Not only has she appeared in several Chicago based TV shows, but she also held the title of Miss Worldwide Native American, was the co founder of Lancer Cheerleading team, has modeled for several international runway designers, appeared in over a dozen magazines, and, lastly, just earned a Bachelors Degree in American Sign Language Interpreting.

Chassidy believes in giving back to her community and has dedicated countless hours volunteering with organizations such as Sunrise Assisted Living Facility, Project Linus Blankets, Autism Speaks Spokesmodel, Feed the Starving Children Charity Carwash, Charter One Great Lakes Naval Base Playground, JDRF walk to Cure Diabetes and MADD service volunteer.

 
What was your first break?

My first break happened to me my accident as I was a freshman at my local community college.

I was walking through the campus one day, and was approached by a gentleman who inquired about my ethnicity. He asked if it was possible to be involved in a commercial for the college, and with reluctancy I answered ‘yes’.

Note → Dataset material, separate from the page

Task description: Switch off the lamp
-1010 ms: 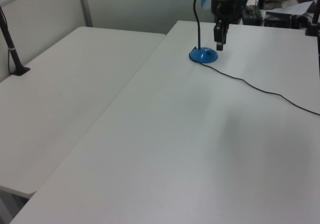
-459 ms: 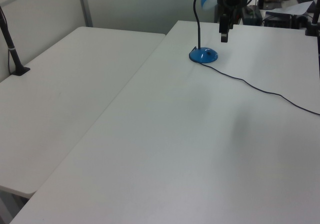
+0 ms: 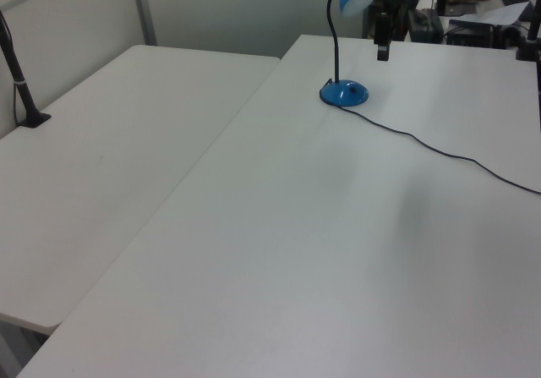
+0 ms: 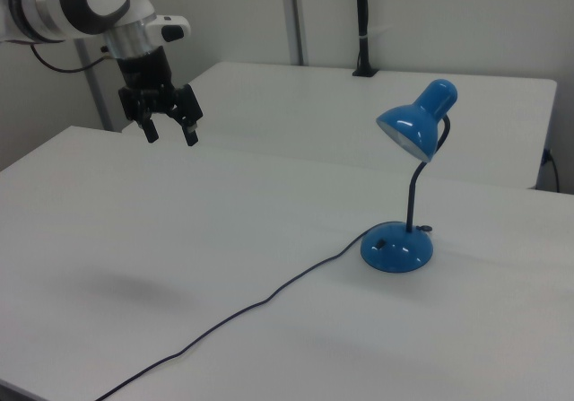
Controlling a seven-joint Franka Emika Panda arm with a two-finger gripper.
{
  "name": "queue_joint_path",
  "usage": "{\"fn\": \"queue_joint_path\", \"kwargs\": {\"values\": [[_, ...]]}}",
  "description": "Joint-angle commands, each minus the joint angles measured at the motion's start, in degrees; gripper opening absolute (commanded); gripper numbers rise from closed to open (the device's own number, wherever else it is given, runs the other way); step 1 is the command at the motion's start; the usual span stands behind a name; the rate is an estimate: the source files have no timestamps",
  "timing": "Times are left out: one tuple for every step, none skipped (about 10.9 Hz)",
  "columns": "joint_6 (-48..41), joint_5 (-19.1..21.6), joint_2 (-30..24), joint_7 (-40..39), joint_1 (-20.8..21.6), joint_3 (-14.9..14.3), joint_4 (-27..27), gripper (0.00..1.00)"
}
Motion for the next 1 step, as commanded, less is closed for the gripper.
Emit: {"fn": "queue_joint_path", "kwargs": {"values": [[-1.6,-0.3,-1.1,-0.2,-0.1,-0.3,-0.4,1.00]]}}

The following week, I was on set shooting a commercial that aired locally — on the radio stations, and even at the theaters! Due to that one chance encounter — my career exploded!

 

Worst thing that ever happened to you to remind you that you are Black?

I remember vividly walking into a restaurant just a few years, down South, with my then yummy German boyfriend (now Fiance). I was extremely excited about my wonderful new hairdo — beautiful long and fluffy crochet braids — sexy tribal dress, and beautiful sun-kissed skin.

As soon as I walked into the restaurant, the place went silent and chills ran down my spine.

Each person looked at me with disgust, and I felt as if I had traveled back in time, a time when blacks and whites were segregated. Disregarding this, I sat down anyway — Hey, a girl’s gotta eat — and was then approached by a waitress who didn’t speak one word to me.

She spoke only to my fiancé, and finally after several minutes of her ignoring me completely, my fiancé grabbed my hand and walked out.

The atmosphere and tension in the restaurant was so tense and I knew the reason why I was treated like that was due to the color of my skin.

 

Best thing to ever happen to you to remind you that you are Black?

Back in my earlier pageant competing days, I was at an event where one ten-year-old girl came up to me and said, “Thank you. Thank you for showing me that I can do it too.”

 

Work you are most proud of?

I am extremely proud of every project I have been apart of, but one of the things that stands out to me is when I was worked with African business owner Adodo Delali Robison. I modeled beautiful African inspired clothing and jewelry, and used my photos as a branding for her salon. I was also very lucky to have one of my photographs from this photo shoot used on the front cover of TotalU magazine

 

How has the business changed since you broke in?

Focusing on the modeling side, it is nice to see every shade of beauty represented. I think that more women are starting to understand that being confident and beautiful does not correlate with having to wear less clothing. Being sexy is being confident!

 

Trapped on an island, what are the creative essentials you must have?

A Polaroid camera.

 

If you had a time machine, what would you say to your past self?

“Chassidy-Shabree’a Nicole Spencer: Fall down seven times, stand up eight.”

 

If you could have a one-on-one with anyone who would it be? And why?

I would love to have a one on one with Mildred Loving. She was a woman who fought for her belief in true love, regardless of skin color.